La agitada geografía de la Reserva Mundial de la Biosfera Sierra de las Nieves, la diversidad de sus suelos, la variedad de sus ecosistemas y vegetación junto con la acción colectiva del ser humano, ha dado lugar a la configuración de una serie de paisajes únicos donde se imbrican la belleza de sus espacios naturales, su trascendental historia y las huellas del ser humano a través de las actividades que ha venido realizando durante milenios.
Los paisajes son como la piel curtida por el paso de los años. Son algo vivo que mutan con el rodar del tiempo, el clima, la acción meteorológica y, en gran medida, la acción humana.

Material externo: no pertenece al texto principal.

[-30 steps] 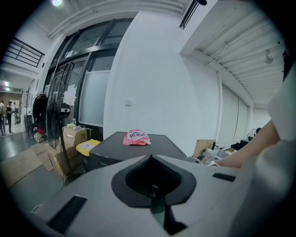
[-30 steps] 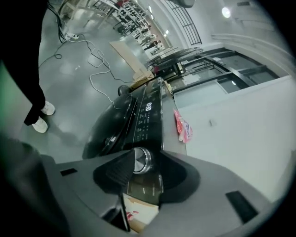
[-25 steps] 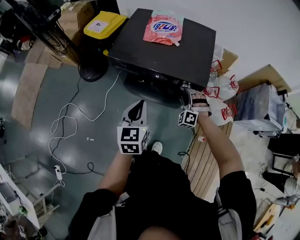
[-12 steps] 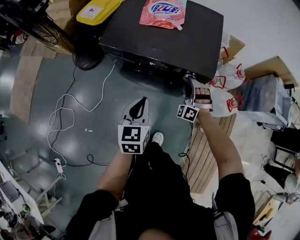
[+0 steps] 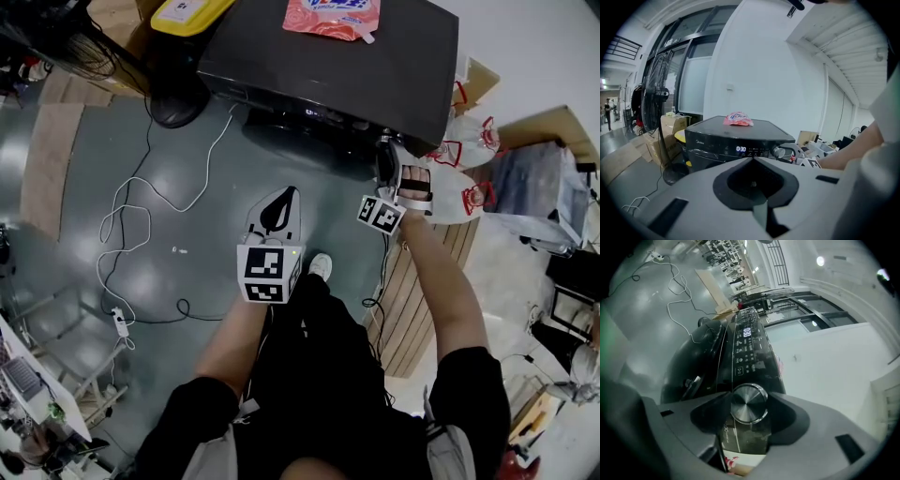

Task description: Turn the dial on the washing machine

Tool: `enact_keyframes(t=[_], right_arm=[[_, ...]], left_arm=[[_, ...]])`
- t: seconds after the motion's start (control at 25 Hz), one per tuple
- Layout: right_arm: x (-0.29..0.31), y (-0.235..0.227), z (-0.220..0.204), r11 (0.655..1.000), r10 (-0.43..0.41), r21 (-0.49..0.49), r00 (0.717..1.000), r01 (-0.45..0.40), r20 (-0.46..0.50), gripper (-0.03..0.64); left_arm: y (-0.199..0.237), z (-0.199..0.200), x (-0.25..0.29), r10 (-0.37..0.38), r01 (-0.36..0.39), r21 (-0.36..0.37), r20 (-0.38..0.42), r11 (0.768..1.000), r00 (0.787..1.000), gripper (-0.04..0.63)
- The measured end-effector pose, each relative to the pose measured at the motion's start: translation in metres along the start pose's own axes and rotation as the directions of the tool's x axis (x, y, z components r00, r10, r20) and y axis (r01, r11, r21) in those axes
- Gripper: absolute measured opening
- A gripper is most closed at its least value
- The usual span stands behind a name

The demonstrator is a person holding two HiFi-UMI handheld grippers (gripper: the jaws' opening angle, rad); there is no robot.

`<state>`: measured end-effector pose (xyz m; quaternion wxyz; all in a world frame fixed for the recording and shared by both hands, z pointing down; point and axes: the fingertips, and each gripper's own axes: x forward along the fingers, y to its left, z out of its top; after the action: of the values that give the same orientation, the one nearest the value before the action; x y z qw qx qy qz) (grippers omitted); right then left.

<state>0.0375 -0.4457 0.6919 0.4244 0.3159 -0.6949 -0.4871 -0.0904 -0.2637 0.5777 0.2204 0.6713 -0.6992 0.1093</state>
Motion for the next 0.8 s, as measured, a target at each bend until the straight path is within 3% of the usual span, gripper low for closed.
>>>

De tal manera, montañas, valles, ríos, pueblos blancos y paisajes agrarios pueden ser contemplados y disfrutados desde distintos miradores naturales y artificiales que ofrecen panorámicas únicas. Merece la pena detenerse en ellos y admirar con detenimiento el elegante vuelo de las rapaces sobre las montañas, los húmedos paisajes de ribera, los populosos pueblos blancos, los irrigados paisajes de huerta con sus acequias, cultivos y molinos… comprendiendo los inmensos valores naturales y culturales que atesora este territorio y, por supuesto, disfrutándolos con todos los sentidos.